P = 20,000 × 0.85 × 2.0/(60 + 0.6 × 2.0)

= 556 psi

For the longitudinal direction, the maximum pressure is obtained from Eq. (2.5) as

P = 2 × 20,000 × 0.85 × 2.0/(60 – 0.4 × 2.0)

= 1149 psi

Thus, the maximum pressure permissible in the vessel is 556 psi. Example 2.3

Problem

A vertical boiler is constructed of SA 516-70 material and built in accordance with the requirements of VIII- 1. It has an outside diameter of 8 ft and an internal design pressure of 450 psi at 709°F. The corrosion allowance is 0.125 in., and the joint efficiency is 1.0. Calculate the required thickness of the shell if the allow- able stress is 17,500 psi. Also, calculate the maximum allowable additional tensile force in the axial direc- tion that the shell can withstand at the design pressure.

Solution

From Eq. (2.7), the required thickness is

t = 450 × 48/(17,500 × 1.0 + 0.4 × 450) + 0.125

= 1.222 + 0.125 = 1.35 in.

From Eq. (2.10), the maximum allowable axial pressure is

P = 2 × 17,500 × 1.0 × 1.222/(48 – 1.4 × 1.222)

= 924.0 psi

Subtracting from this value the internal pressure of 450 psi results in the additional equivalent pressure P′, that can be applied to the cylinder during operation.
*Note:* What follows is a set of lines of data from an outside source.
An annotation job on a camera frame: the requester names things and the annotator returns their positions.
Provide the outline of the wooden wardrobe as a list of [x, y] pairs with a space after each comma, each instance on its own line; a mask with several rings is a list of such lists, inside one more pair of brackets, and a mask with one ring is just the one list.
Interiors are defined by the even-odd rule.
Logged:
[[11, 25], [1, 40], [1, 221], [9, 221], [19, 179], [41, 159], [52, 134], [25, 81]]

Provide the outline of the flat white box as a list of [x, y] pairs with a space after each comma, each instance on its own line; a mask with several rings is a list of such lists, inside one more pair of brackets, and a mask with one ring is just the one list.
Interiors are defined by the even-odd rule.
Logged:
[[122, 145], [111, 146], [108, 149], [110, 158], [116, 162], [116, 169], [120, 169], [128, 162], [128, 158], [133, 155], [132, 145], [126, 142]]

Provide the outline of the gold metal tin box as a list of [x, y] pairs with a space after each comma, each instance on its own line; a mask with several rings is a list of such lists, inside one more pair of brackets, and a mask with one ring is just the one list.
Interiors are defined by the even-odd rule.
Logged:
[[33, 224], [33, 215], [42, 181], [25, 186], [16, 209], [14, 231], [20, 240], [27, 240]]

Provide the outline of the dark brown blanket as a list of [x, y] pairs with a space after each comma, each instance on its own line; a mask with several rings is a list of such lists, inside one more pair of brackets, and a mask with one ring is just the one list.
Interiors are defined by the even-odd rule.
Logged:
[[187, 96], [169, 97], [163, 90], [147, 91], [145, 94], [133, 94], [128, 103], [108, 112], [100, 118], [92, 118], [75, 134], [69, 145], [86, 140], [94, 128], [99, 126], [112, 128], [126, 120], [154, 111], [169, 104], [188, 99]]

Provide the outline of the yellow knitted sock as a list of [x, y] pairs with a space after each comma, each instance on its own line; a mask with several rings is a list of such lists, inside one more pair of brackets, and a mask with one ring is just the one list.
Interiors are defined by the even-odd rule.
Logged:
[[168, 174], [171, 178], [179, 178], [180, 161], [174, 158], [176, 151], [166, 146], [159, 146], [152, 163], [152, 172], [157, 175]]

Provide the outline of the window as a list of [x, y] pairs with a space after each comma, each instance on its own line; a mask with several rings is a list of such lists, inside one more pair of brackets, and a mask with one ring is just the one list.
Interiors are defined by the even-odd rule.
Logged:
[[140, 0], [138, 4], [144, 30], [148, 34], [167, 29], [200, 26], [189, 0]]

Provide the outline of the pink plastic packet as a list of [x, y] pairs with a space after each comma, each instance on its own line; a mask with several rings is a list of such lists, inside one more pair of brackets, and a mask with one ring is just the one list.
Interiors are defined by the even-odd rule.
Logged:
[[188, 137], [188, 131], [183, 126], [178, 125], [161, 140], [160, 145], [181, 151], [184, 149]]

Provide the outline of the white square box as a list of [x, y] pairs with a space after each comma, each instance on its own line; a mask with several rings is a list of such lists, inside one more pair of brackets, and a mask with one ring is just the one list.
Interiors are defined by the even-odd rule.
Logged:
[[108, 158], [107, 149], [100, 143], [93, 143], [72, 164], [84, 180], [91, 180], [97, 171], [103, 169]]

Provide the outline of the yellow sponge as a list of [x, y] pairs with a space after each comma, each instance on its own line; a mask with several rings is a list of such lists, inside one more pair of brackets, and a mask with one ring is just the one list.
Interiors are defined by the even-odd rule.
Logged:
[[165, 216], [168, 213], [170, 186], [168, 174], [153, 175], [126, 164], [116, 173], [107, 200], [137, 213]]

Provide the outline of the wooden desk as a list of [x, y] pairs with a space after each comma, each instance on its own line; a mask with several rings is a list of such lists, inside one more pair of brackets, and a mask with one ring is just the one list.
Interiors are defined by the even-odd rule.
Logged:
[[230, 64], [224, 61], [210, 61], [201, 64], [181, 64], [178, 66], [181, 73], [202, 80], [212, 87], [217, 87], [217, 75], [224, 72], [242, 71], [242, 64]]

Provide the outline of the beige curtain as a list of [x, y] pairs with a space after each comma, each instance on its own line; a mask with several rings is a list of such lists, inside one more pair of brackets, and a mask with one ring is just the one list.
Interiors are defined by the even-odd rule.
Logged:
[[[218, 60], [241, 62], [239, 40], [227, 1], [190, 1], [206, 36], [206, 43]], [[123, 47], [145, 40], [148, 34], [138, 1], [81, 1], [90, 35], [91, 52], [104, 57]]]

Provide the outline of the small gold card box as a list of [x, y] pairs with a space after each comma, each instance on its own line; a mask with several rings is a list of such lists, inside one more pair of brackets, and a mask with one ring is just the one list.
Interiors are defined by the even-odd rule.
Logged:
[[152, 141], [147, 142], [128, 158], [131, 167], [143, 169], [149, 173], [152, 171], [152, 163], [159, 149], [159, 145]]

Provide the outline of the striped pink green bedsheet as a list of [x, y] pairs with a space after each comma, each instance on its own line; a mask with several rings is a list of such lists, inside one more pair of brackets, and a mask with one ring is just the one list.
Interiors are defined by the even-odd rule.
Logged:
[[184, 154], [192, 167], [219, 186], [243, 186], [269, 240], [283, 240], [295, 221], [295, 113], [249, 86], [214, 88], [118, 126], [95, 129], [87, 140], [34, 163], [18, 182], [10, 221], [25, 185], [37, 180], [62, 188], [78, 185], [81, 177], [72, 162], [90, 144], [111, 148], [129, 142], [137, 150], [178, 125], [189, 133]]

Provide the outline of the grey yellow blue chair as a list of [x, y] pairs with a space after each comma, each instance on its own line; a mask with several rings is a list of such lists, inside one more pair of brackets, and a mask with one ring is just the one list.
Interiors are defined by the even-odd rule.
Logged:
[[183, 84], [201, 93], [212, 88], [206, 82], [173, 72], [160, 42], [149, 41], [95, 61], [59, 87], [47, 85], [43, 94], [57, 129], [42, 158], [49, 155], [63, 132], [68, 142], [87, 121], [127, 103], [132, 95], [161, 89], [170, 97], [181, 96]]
P′ = 924.0 – 450 = 474.0 psi

Total corroded metal area of cylinder = π(R2 O– R2) = π(482_{– 46.778}2₎ = 363.9 in.2

Hence, total allowable force in cylinder during operation is

F = 474.0 × 363.9

= 172,500 lb

Example 2.4 Problem

What is the required thickness of a layered cylinder subjected to an internal pressure of 1400 psi? Let R = 72 in., S = 18 ksi, ti= 0.25 in. The longitudinal seams of the layers are staggered circumferentially so that

any cross section will have only one longitudinal joint with an efficiency of 0.65. Solution

This problem must be solved by trial and error. Let E = 1.0. Then from Eq. (2.1),

t = 1400 × 72/(18000 × 1.0 – 0.6 × 1400)

= 5.87 in.

Try 24 – 1/4 in. layers with a total thickness of 6.0 in. The joint efficiency from Eq. (2.11) for the total cross section is

E = (23 × 1.00 + 1 × 0.65)/24

= 0.985

Using this Joint Efficiency Factor, recalculate the required thickness:

t = 1400 × 72/(18000 × 0.985 – 0.6 × 1400)

= 5.97 in.

Since this thickness is less than the assumed thickness of 6.0 in., the solution is complete. Hence, 24 – 1/4 in. layers are adequate.